Prep 15 mins
Cook 45 mins
This is a recipe that my husband and his siblings grew up with. There is no other recipe for tetrazzinu that will do for him....only his mom's recipe. It is very basic but good!
- 16 ounces thin spaghetti
- 2 cups sliced mushrooms (optional)
- 1⁄4 cup butter
- 3 tablespoons flour
- 2 cups chicken stock (or broth)
- 3⁄4 cup cream (or milk)
- 1 tablespoon parsley, fresh chopped
- 1 teaspoon salt
- 1⁄8 teaspoon nutmeg
- 3 cups cubed cooked chicken (or shredded)

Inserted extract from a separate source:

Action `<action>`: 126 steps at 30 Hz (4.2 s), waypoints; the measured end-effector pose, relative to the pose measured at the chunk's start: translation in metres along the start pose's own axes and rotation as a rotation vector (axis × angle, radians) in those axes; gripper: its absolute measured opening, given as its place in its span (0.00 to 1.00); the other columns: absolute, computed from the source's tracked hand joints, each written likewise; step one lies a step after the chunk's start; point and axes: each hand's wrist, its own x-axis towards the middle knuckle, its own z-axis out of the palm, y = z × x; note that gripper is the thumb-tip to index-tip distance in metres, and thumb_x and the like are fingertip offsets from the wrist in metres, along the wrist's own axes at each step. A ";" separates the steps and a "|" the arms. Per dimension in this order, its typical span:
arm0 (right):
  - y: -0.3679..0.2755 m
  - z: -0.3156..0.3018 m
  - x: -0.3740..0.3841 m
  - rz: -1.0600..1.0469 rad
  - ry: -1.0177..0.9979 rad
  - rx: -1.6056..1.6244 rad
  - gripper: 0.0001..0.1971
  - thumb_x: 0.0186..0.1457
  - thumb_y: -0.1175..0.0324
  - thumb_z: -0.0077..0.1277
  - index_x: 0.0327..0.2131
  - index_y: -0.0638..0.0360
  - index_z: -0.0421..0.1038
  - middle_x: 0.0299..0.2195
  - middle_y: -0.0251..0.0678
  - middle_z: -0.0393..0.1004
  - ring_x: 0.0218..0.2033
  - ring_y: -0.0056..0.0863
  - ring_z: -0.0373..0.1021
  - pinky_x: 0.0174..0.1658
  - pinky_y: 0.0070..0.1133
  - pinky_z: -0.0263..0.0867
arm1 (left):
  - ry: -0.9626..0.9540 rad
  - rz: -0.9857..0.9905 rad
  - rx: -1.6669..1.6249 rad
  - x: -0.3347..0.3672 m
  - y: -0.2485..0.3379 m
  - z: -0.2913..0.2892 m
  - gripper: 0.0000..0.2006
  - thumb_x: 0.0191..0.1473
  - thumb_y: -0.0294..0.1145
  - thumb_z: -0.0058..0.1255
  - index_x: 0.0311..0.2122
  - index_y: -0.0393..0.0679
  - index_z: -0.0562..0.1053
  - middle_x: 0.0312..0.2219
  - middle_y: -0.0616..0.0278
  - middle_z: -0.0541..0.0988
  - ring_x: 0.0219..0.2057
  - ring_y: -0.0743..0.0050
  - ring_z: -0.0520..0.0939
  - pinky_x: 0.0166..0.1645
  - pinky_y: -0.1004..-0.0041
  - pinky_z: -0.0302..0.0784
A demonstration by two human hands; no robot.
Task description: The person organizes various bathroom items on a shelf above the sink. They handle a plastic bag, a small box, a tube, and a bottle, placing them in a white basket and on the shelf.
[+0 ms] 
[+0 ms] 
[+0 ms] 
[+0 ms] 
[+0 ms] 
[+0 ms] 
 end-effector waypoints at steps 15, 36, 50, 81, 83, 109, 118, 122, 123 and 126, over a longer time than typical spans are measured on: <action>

- 1 cup parmigiano-reggiano cheese, fresh grated (or you can use the canned stuff)
- Heat oven to 350 degrees.
- Boil Water, add spaghetti, and cook according to package instructions.
- In a dutch oven, cook mushrooms until tender. Stir in flour. Cook until it starts to turn light brown. Add chicken broth/stock, cook stirring constantly until sauce is thickened.
- Remove from heat. Stir in cream, parsley, salt, nutmeg, and pepper to taste. Fold in chicken and cooked spaghetti.
- Turn mixture into a 9x13 pan. Sprinkle extra cheese over top. Bake for 30 minutes, or until heated through. Let stand 5-10 minutes before serving.
- This is a great recipe to make ahead and freeze. You can even freeze it in individual portions.
This was superb! I am about to make it for the second time and print it out for my permanent recipe file!!